Incriminating chat messages, once again
As documented by chat messages that have been analysed by the news magazine profil, Wolf now contacted prominent figures of the ÖVP-led Ministry of Finances. Among them: Thomas Schmid, a close associate of Sebastian Kurz and the ministry’s general secretary at the time. (Schmid is also under investigation for corruption because of his alleged role in the recent tabloid scandal, and happens to find himself at the centre of another affair surrounding his later appointment as director of the state-owned holding company ÖBAG.)
In this particular case, Schmid instructed an employee to intervene in Wolf’s favour, texting: “Don’t forget – you are working in an ÖVP cabinet!! You are a whore for the rich!”

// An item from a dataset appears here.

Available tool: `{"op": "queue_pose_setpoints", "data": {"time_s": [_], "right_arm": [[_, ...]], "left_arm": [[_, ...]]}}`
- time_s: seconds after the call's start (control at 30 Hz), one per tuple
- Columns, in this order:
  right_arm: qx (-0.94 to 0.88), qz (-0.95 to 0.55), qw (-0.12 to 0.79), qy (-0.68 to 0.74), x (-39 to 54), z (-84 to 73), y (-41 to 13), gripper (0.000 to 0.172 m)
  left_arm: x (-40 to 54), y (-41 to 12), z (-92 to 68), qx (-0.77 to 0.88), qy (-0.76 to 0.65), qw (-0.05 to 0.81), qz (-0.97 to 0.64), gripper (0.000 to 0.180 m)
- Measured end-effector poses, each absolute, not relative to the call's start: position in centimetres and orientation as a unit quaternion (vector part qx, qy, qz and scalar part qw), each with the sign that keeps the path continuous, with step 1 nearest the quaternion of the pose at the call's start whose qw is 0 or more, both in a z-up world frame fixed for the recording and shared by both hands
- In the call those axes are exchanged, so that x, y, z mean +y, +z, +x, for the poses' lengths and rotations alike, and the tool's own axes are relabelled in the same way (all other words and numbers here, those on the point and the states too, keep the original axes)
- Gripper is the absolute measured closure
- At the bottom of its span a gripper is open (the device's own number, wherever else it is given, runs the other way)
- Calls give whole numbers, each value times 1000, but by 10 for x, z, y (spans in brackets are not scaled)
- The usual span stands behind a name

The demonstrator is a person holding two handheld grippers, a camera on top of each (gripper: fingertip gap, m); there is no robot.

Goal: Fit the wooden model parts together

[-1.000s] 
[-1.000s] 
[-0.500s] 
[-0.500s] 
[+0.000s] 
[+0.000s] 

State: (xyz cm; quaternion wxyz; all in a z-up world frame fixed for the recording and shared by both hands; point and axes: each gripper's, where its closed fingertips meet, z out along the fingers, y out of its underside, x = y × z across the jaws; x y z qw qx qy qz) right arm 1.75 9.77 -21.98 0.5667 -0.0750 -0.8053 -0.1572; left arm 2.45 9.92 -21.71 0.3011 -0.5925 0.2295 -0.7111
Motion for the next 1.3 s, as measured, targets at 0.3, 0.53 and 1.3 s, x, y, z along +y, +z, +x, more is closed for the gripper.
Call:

Afterwards, Schmid supposedly instructed an official at the Viennese tax authority to accept a debt remission; in exchange, she would be rewarded with a promotion. As evidenced by various chat messages, said official even exchanged cordial messages with Siegfried Wolf and met the investor at one point to negotiate her reward…while entrusted with his pending case.
Thus, in July 2018, the Viennese tax office reduced Wolf’s debt by €629,941 – explicitly overriding the authority of the technical supervision. These irregularities were rediscovered during a routine audit at the Viennese tax office in the spring of 2019, which ultimately led to the investigations and the raids conducted by the WKStA on Monday.
An embattled Volkspartei
After being reported by Falter on Monday, this affair has once again caused widespread outrage. Christian Deutsch, federal chairman of the SPÖ, accused the governing ÖVP of corruptability and called upon the chancellor to break his silence: “Nehammer must take an unequivocal stand on the newly emerged chat messages and ensure full transparency as well as consequences,” Deutsch told ORF. Thomas Schmid has refused to comment until now, while Siegfried Wolf denied all allegations.
Arriving just before the holidays, this is only another straw in a series of scandals that have shaken the ÖVP within the past weeks – the dizzying corruption affair surrounding former chancellor Kurz, a national controversy over the party’s stance on Austrofascism and accusations of antisemitism against the newly sworn-in Minister of the Interior.
All of this has inevitably taken a political toll: Compared to their phenomenal result of 37% in the election of 2019, the People’s Party has lost more than 10 percent in recent polls. While the ÖVP has dominated Austria’s political landscape in the past four years, a central-left coalition between SPÖ, Greens and the liberal Neos is currently the most popular option among voters.
More importantly, the seemingly endless line of corruption cases involving prominent politicians gravely endangers Austrian democracy. As a survey has shown, these have had a considerable impact in undermining public trust in politics and the state.
But in the long term, this discontent might have the potential to bring about lasting change: Exasperated by these troubling revelations about Austria’s political culture, more than 80,000 people have signed a public petition calling for stricter laws in the fight against corruption. What a Christmas present that would be.